I don't think there are services like that, since usually this means deploying and destructing an instance, which takes a few minutes (if you just turn off the instance you still get billed).
Probably the best option would be to have a snapshot, which costs way less than the actual instance, and create from it each day or so yo run on the images since it was last destroyed.
This is kind of what I do with my media collection, I process it on my main machine with a GPU, and then just serve it from a low-power one with Jellyfin.
Unfortunately, for this usecase, the GPU needs to be accessible in real time; there is a 10 second window when an image is posted for it to be processed [1].
References
You can actually run it in async model without pictrs safety and just have it scan your newly uploaded images directly from storage.
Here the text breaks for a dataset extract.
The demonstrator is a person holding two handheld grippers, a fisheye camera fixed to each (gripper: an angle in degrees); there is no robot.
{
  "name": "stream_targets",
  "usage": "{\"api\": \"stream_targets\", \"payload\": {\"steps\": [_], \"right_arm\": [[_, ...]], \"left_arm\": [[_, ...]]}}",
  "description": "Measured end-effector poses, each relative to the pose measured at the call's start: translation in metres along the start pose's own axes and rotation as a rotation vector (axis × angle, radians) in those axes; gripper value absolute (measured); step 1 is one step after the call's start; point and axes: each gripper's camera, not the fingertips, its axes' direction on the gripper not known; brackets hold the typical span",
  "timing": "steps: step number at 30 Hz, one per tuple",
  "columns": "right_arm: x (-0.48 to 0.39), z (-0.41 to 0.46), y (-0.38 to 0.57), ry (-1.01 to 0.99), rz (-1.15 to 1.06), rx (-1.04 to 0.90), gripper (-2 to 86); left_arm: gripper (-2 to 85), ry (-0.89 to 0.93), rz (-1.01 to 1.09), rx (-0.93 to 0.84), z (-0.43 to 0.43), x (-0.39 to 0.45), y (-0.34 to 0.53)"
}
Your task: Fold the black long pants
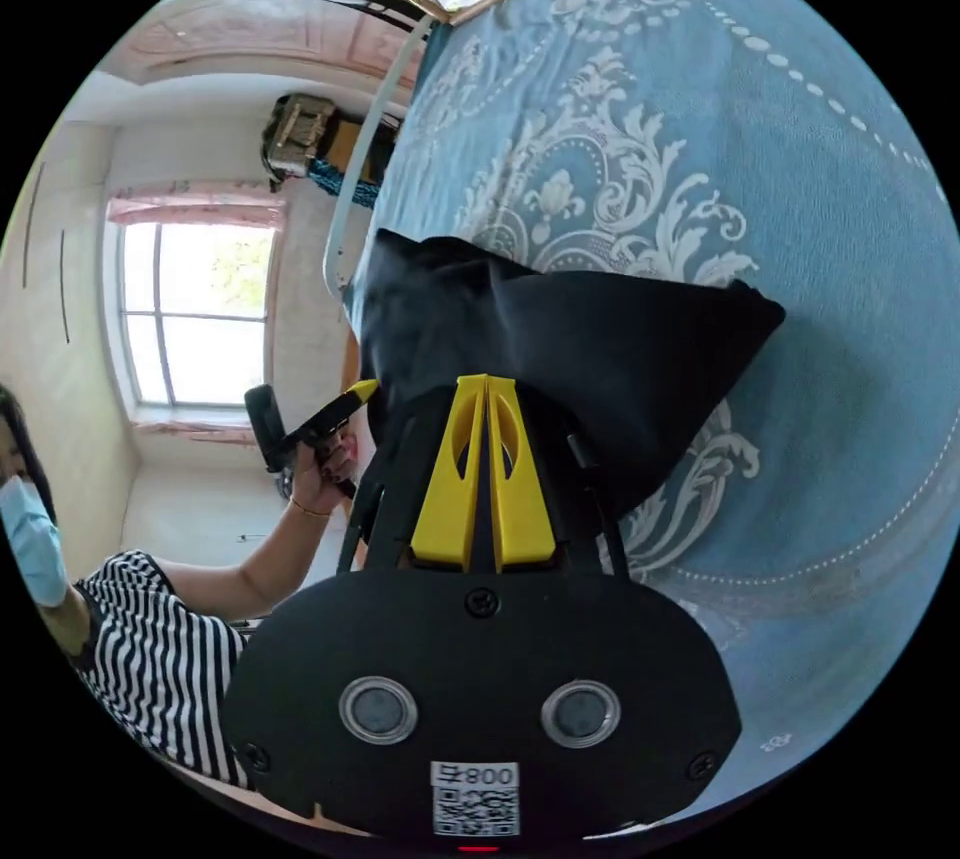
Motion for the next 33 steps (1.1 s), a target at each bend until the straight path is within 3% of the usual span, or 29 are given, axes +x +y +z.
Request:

It just doesn't prevent upload this way, just deletes them.
You're referring to using only fedi-safety instead of pictrs-safety, as was mentioned in §"For other fediverse software admins", here, right?
yep
Could you point me towards some documentation so that I can look into exactly what you mean by this? I'm not sure I understand the exact procedure that you are describing.
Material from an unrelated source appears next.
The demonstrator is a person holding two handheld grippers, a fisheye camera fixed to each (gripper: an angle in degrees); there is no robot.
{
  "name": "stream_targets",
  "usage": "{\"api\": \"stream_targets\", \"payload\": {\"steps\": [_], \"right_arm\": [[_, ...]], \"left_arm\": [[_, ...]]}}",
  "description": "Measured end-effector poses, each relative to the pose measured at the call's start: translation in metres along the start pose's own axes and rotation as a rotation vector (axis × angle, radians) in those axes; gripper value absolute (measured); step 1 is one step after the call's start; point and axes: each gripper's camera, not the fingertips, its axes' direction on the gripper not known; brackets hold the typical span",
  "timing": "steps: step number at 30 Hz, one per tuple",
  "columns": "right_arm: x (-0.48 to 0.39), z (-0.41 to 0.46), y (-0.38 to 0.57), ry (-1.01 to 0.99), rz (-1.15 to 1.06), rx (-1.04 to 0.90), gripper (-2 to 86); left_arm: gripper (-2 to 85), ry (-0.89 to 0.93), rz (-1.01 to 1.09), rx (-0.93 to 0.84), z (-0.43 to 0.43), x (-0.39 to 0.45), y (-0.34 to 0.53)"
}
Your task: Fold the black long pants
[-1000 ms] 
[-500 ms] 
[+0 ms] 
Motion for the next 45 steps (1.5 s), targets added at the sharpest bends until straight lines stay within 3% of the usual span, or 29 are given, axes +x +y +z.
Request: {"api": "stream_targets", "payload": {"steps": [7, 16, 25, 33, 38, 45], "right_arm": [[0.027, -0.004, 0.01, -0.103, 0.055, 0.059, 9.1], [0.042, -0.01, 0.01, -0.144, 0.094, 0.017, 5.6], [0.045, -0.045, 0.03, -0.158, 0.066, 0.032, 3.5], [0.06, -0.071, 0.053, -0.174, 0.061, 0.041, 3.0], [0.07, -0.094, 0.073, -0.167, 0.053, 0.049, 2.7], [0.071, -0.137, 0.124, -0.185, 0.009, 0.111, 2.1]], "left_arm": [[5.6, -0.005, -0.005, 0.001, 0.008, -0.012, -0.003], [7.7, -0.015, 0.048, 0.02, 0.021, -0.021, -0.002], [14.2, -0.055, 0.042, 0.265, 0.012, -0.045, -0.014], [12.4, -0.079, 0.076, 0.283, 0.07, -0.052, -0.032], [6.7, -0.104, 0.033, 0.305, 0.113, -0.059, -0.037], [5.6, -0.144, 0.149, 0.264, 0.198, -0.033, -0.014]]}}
The software is setup in such a way that you can run it on your pc if you have a local gpu. It only needs like 2 gb vram
That is a cool feature, but that would mean that all of the web traffic would get returned to my local network (assuming that the server is set up on a remote VPS), which I really don't want to have happen. There is also the added downtime potential cause by the added point of failure of the GPU being hosted in a much more volatile environment (ie not, for example, a tier 3 data center).
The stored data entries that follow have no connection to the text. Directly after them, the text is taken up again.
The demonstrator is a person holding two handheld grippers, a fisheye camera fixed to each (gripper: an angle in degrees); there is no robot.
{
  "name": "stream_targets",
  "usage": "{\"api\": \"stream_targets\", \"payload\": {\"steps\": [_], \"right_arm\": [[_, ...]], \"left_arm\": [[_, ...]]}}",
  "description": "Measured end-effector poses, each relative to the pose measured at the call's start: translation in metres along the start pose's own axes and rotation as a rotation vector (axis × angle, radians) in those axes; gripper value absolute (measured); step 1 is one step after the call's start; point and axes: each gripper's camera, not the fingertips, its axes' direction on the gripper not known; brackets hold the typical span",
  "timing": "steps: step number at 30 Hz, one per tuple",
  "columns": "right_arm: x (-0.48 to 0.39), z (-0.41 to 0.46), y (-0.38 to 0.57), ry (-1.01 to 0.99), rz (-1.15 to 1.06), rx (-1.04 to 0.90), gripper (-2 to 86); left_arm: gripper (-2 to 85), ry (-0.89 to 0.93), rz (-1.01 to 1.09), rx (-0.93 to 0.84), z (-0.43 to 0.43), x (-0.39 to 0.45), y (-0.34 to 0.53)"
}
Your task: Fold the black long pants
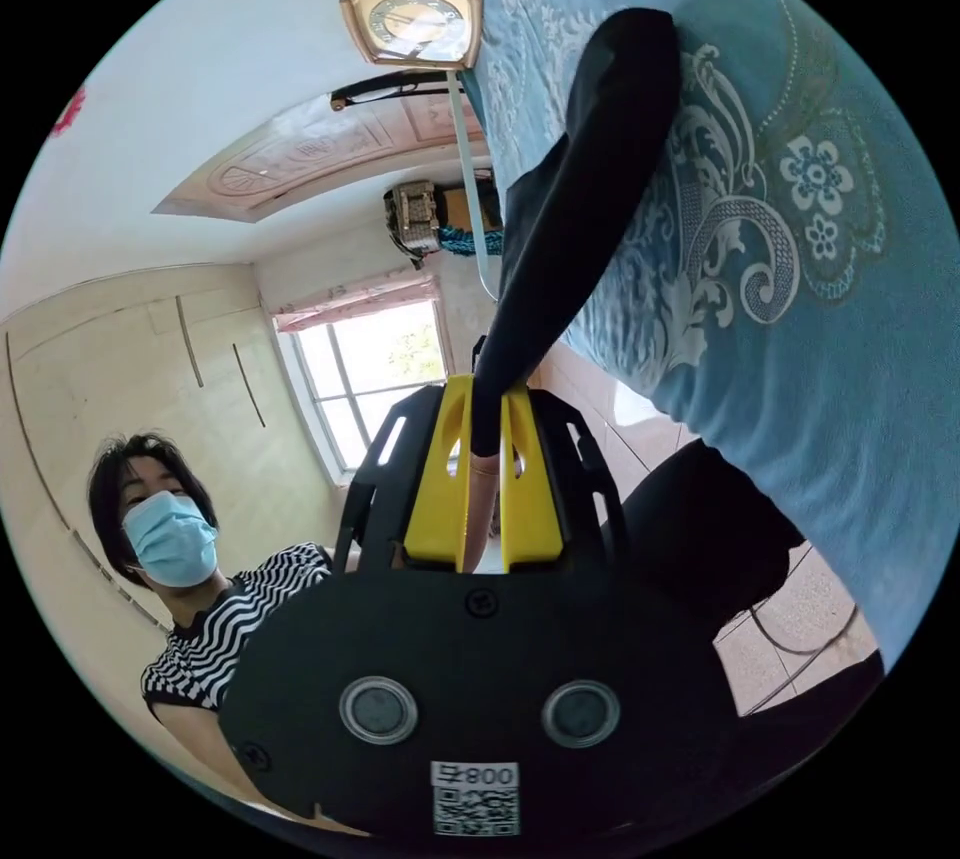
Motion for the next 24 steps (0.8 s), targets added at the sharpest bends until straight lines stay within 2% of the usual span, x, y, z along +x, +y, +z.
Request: {"api": "stream_targets", "payload": {"steps": [7, 16, 22, 24], "right_arm": [[-0.02, -0.068, 0.099, -0.058, -0.103, 0.109, 1.2], [-0.026, -0.18, 0.263, -0.107, -0.237, 0.286, 1.0], [-0.011, -0.29, 0.368, -0.135, -0.311, 0.5, 1.1], [-0.008, -0.332, 0.394, -0.138, -0.34, 0.582, 1.1]], "left_arm": [[5.3, 0.029, 0.15, -0.118, 0.09, 0.056, 0.049], [5.0, 0.143, 0.277, -0.332, 0.254, 0.107, 0.153], [4.9, 0.143, 0.327, -0.544, 0.42, 0.135, 0.231], [4.9, 0.134, 0.371, -0.653, 0.507, 0.152, 0.262]]}}
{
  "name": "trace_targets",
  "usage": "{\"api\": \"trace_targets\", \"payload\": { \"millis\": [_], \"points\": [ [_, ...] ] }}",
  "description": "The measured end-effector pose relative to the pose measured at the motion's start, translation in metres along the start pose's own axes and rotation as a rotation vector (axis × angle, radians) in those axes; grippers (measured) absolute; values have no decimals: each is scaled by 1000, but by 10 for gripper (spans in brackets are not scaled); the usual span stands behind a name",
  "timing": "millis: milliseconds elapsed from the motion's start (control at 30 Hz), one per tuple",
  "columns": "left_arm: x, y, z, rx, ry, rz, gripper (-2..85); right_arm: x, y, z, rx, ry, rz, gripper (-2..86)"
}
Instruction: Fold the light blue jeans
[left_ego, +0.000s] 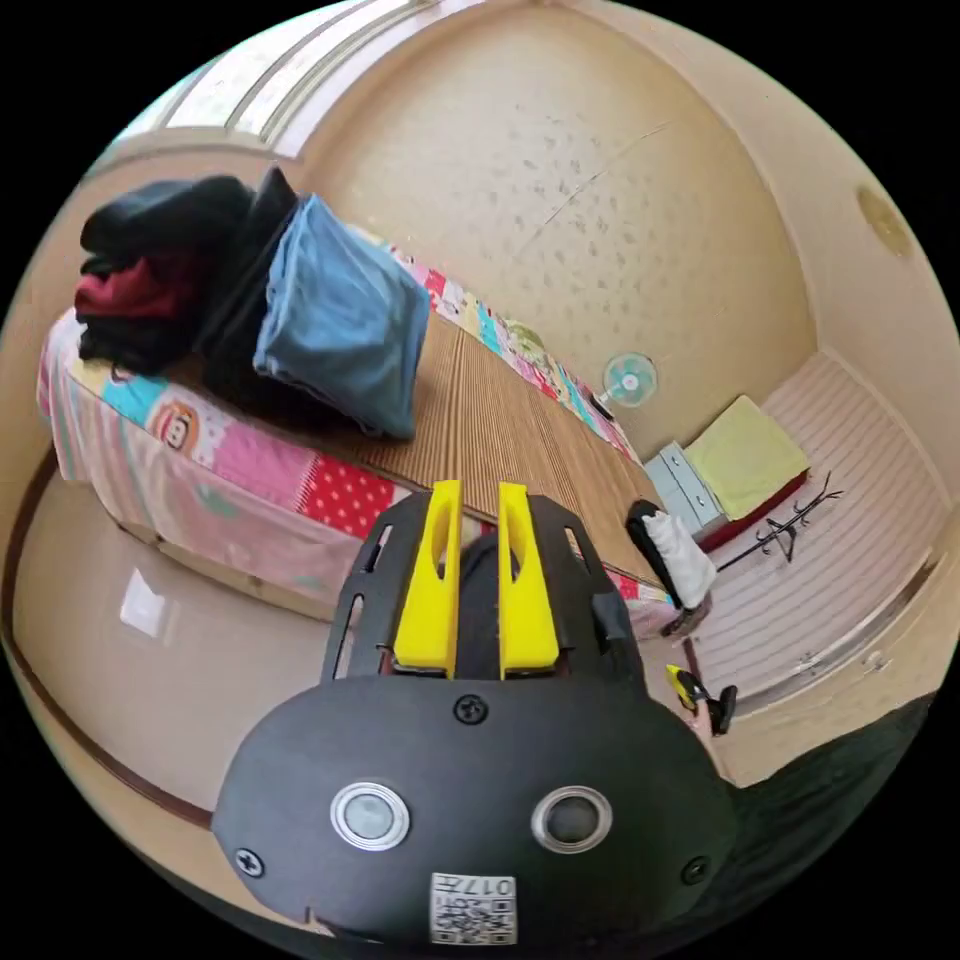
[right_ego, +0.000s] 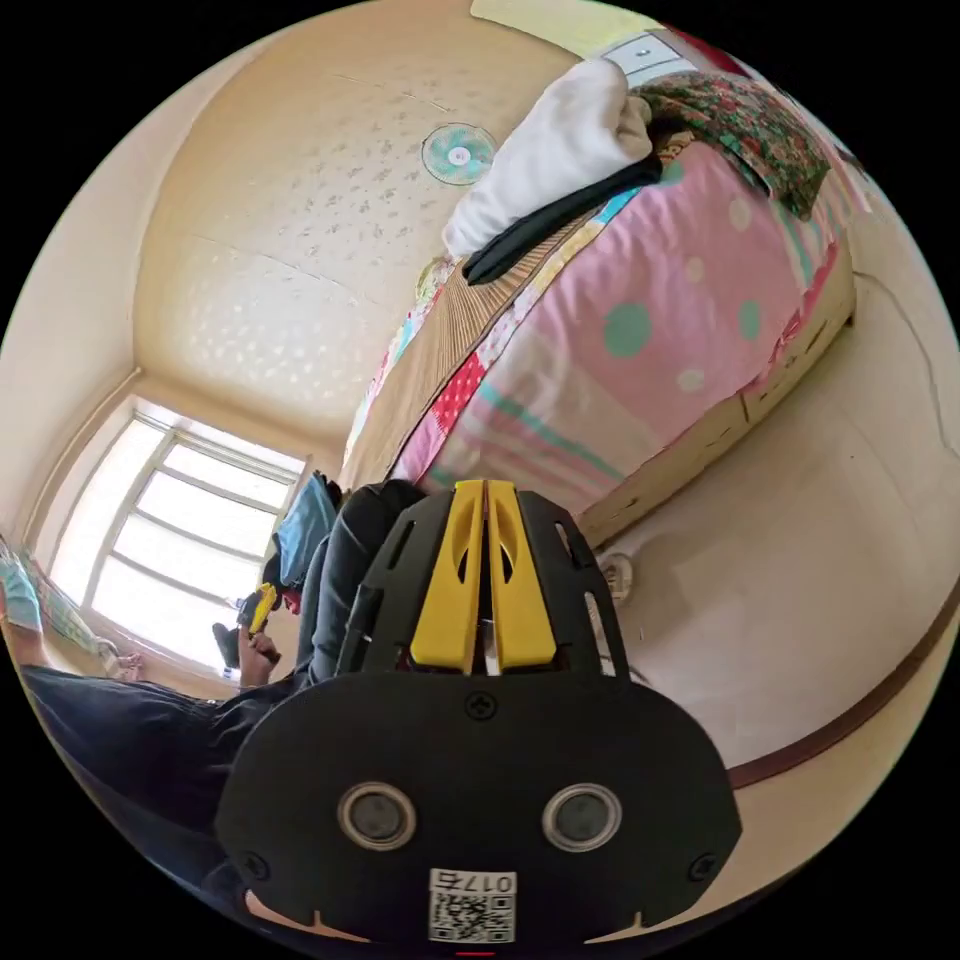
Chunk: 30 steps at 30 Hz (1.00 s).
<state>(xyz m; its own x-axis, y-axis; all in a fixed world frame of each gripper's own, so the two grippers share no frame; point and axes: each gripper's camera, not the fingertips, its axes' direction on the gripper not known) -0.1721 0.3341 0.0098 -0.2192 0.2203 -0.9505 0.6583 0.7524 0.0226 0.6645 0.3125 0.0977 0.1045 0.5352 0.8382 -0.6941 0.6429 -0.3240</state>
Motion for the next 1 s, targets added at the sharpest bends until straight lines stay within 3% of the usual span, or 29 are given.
{"api": "trace_targets", "payload": {
  "millis": [200,267,400,467,533,633,700,767,833,900,933,1000],
  "points": [
    [-41,-89,8,88,-181,-61,126,-46,-36,-6,103,-486,-213,2],
    [-50,-104,22,92,-234,-82,126,-68,-48,-11,109,-536,-293,2],
    [-79,-122,82,-111,-290,-294,85,-95,-62,-10,28,-524,-343,2],
    [-80,-122,80,-82,-226,-391,74,-94,-60,-14,14,-504,-329,3],
    [-65,-124,68,-27,-88,-387,61,-87,-56,-21,3,-503,-315,3],
    [9,-132,41,73,256,-141,19,-70,-47,-41,1,-508,-290,3],
    [98,-130,14,115,948,302,-4,-62,-43,-57,-8,-474,-293,2],
    [156,-108,-13,126,1241,487,-7,-57,-42,-66,-17,-432,-291,2],
    [205,-79,-28,31,1114,593,-6,-51,-43,-69,-35,-423,-288,2],
    [229,-38,-22,-58,624,555,1,-42,-46,-68,-50,-429,-272,2],
    [225,-29,-17,-56,491,513,5,-39,-47,-67,-51,-434,-266,2],
    [182,-3,7,-33,14,233,46,-30,-54,-60,-61,-486,-242,2]
  ]
}}
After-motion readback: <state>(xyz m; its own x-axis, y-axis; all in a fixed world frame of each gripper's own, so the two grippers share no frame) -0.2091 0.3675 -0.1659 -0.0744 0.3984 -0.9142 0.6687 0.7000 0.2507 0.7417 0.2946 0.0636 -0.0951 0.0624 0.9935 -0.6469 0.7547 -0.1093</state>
Not all web traffic, just the images to check. With any decent bandwidth, it shouldn't be an issue for most. It also setup in such a way as to not cause a downtime if the checker goes down.
Oh? Would the fallback be that it simply doesn't do a check? Or perhaps it could disable image uploads if the checker is down? Something else? Presumably, this would be configurable.
It stops doing checks. Iirc you can configure it yes
It's not only the bandwidth; I just fundamentally don't relish the idea of public traffic being directed to my local network.
You don't get public traffic redirected. It's not how it works
Yeah, that was poor wording on my part — what I mean to say is that there would be unvetted data flowing into my local network and being processed on a local machine. It may be overparanoia, but that feels like a privacy risk.
I don't see how it's a privacy risk since you're not exposing your IP or anything. Likewise the images are already uploaded to your servers, so there's no extra privacy risk for the uploader.
"Security risk" is probably a better term. That being said, a security risk can also infer a privacy risk.
Why would it be a security risk?
For clarity, I'm not claiming that it would, with any degree of certainty, lead to incurred damage, but the ability to upload unvetted content carries some degree of risk. For there to be no risk, fedi-safety/pictrs-safety would have to be guaranteed to be absolutely 100% free of any possible exploit, as well as the underlying OS (and maybe even the underlying hardware), which seems like an impossible claim to make, but perhaps I'm missing something important.
You mean an exploit payload embedded in an image, and pwning a system parsing that image through python PIL? While there's never a 100% chance of anything, you're more likely to be struck by lightning than this coming to pass and at that point you're at more security risk at using the internet altogether.
I will preface by saying that I am not casting doubt on your claim, I'm simply curious: What is the rationale behind why it would be so unlikely for such an exploit to occur? What rationale causes you to be so confident?
Ah, yeah, my bad this was a lack of clarity on my part; I meant all image traffic.